All of the data needs to be reproduced with no alterations.

**** DATA ****

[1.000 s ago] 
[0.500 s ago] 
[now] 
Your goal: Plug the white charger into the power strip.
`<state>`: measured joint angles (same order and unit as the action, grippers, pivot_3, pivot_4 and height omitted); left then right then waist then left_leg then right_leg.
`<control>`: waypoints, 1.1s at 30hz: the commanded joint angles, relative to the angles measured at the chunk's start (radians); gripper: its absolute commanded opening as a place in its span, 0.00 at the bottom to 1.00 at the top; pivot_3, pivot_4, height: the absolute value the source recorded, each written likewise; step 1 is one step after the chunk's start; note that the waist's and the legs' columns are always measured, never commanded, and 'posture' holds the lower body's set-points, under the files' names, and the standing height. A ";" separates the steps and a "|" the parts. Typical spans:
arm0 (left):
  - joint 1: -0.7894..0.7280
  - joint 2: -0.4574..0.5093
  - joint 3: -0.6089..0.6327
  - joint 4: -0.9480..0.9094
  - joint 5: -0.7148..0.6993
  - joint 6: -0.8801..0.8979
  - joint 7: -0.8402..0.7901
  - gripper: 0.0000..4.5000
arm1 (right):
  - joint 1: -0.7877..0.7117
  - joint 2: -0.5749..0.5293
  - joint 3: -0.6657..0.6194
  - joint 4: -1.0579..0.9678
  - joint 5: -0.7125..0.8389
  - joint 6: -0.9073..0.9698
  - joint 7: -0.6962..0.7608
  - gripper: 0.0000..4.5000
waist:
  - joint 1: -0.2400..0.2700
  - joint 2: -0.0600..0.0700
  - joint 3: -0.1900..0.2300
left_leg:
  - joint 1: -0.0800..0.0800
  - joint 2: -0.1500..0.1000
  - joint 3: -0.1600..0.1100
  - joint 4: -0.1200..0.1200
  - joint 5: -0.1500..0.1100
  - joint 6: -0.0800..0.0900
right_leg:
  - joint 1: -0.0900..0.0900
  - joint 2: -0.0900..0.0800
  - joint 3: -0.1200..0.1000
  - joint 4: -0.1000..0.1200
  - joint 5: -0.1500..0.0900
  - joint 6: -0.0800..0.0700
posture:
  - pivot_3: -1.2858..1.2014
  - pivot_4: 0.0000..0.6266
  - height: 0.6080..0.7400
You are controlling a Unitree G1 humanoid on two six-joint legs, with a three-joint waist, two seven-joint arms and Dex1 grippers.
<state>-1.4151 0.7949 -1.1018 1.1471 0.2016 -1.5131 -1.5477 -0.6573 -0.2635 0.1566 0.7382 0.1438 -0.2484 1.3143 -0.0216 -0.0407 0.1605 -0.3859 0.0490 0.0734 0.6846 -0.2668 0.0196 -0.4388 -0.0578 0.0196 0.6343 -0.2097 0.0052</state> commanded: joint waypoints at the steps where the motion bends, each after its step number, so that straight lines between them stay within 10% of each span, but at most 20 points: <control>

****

SOLUTION TO THE PROBLEM |
[1.000 s ago] 
[0.500 s ago] 
[now] 
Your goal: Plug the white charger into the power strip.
`<state>`: measured joint angles (same order and unit as the action, grippers, pivot_3, pivot_4 and height omitted); left then right then waist then left_leg then right_leg.
`<control>`: waypoints, 1.1s at 30hz: the commanded joint angles, relative to the angles measured at the chunk's start (radians); gripper: its absolute commanded opening as a place in its span, 0.00 at the bottom to 1.00 at the top; pivot_3, pivot_4, height: the absolute value the source recorded, each written likewise; step 1 is one step after the chunk's start; note that the waist's and the legs' columns are always measured, never commanded, and 'posture' holds the lower body's set-points, under the files' names, and the standing height. A ";" separates the steps and a "|" the parts. Typical spans:
arm0 (left):
  - joint 1: -0.7894..0.7280
  - joint 2: -0.4574..0.5093
  - joint 3: -0.6089..0.6327
  - joint 4: -0.9480..0.9094
  - joint 5: -0.7148..0.6993
  - joint 6: -0.8801..0.8979
  - joint 7: -0.8402..0.7901
  - gripper: 0.0000..4.5000
arm1 (right):
  - joint 1: -0.7877..0.7117
  - joint 2: -0.5749..0.5293
  - joint 3: -0.6657..0.6194
  - joint 4: -1.0579..0.9678
  - joint 5: -0.7125..0.8389
  - joint 6: -0.9073..0.9698
  - joint 7: -0.6962..0.7608
  - gripper: 0.0000..4.5000
waist:
  - joint 1: -0.2400..0.2700
  - joint 2: -0.0600..0.0700
  - joint 3: -0.1900..0.2300
left_leg:
  - joint 1: -0.0800..0.0800
  - joint 2: -0.1500..0.1000
  - joint 3: -0.1600..0.1100
  - joint 4: -0.1200..0.1200
  - joint 5: -0.1500..0.1100
  - joint 6: -0.0800..0.0900
right_leg:
  - joint 1: -0.0900..0.0900
  - joint 2: -0.0900..0.0800
  - joint 3: -0.1200..0.1000
  - joint 4: -0.1000..0.1200
  - joint 5: -0.1500..0.0900
  - joint 6: -0.0800..0.0700
posture:
  - pivot_3: -1.2858..1.2014
  - pivot_4: 0.0000..0.6266
  - height: 0.6080..0.7400
You are controlling a Unitree G1 humanoid on two six-joint legs, with a three-joint waist, two seven-joint arms and Dex1 grippers.
<state>-1.4151 0.7949 -1.1018 1.1471 0.2016 -1.5131 -1.5477 -0.6573 -0.2635 0.1566 0.7382 0.1438 -0.2484 1.3143 -0.0216 -0.0407 0.1605 -0.3859 0.0490 0.0734 0.6846 -0.2668 0.0196 -0.4388 -0.0578 0.0196 0.6343 -0.2097 0.0052</state> commanded: joint waypoints at the steps where the motion bends, each after its step number, so that straight lines between them stay within 10% of each span, but at most 20 points: <control>

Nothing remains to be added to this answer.